Stored items:
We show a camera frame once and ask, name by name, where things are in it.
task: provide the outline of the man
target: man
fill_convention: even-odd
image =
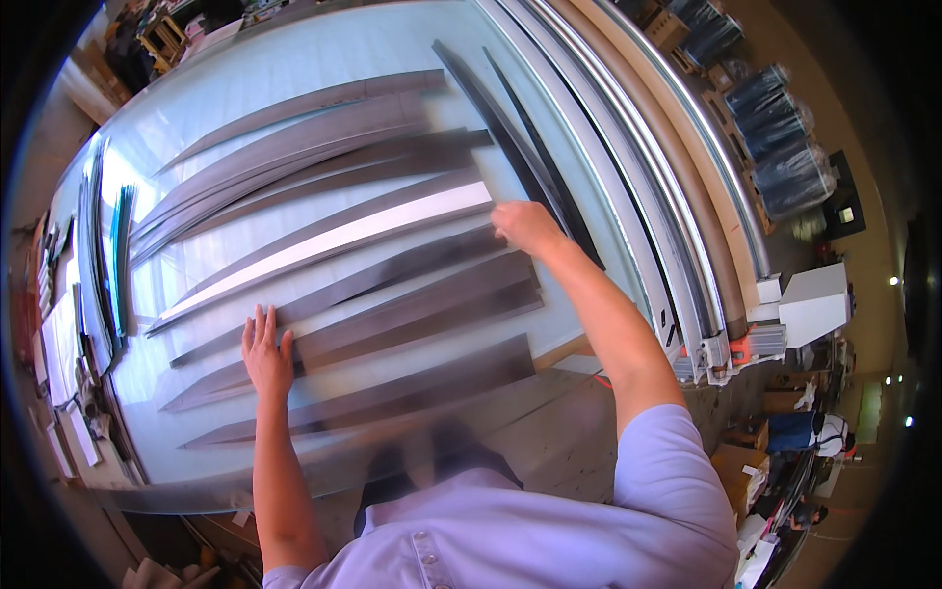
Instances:
[[[805,501],[804,495],[802,495],[799,498],[798,505],[795,505],[795,508],[791,510],[791,515],[788,516],[788,526],[796,532],[807,530],[811,526],[817,526],[824,521],[827,514],[826,507],[811,501]]]
[[[814,450],[822,458],[832,458],[855,446],[847,420],[839,415],[803,411],[769,417],[769,451]]]
[[[732,587],[732,510],[650,326],[541,205],[498,205],[492,221],[566,290],[611,380],[614,505],[527,493],[511,473],[475,467],[369,506],[362,537],[328,562],[288,435],[293,336],[279,350],[274,307],[266,320],[258,306],[242,355],[259,398],[252,486],[264,585]]]

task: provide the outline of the plastic-wrapped roll
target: plastic-wrapped roll
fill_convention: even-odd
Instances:
[[[807,137],[814,126],[814,117],[805,103],[788,97],[791,110],[780,112],[777,117],[765,117],[765,123],[742,132],[742,139],[748,156],[753,161],[763,157],[799,139]]]
[[[769,155],[755,166],[752,176],[773,221],[820,205],[837,188],[827,154],[811,141],[799,141]]]
[[[799,112],[799,102],[790,92],[782,90],[768,100],[744,108],[734,123],[745,137],[770,123],[794,117]]]
[[[730,47],[742,41],[742,26],[728,14],[693,29],[681,43],[680,48],[687,58],[708,68]]]
[[[720,0],[690,0],[683,3],[674,14],[692,32],[723,16],[723,3]]]
[[[755,74],[738,82],[723,99],[734,117],[740,117],[779,95],[788,84],[788,70],[778,63],[770,63]]]

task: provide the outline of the blue apron
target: blue apron
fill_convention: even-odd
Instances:
[[[814,411],[769,416],[768,451],[804,450],[811,445]]]

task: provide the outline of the lavender polo shirt
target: lavender polo shirt
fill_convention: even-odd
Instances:
[[[614,505],[521,491],[476,468],[366,509],[361,538],[266,589],[732,587],[732,509],[690,413],[660,405],[622,433]]]

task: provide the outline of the right hand
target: right hand
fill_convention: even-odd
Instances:
[[[506,237],[513,245],[536,258],[544,259],[568,237],[550,217],[546,208],[529,201],[500,203],[491,212],[497,237]]]

* Task details *
Pull every line containing "lavender" out of the data above.

* Expected output *
task: provide the outline of the lavender polo shirt
target: lavender polo shirt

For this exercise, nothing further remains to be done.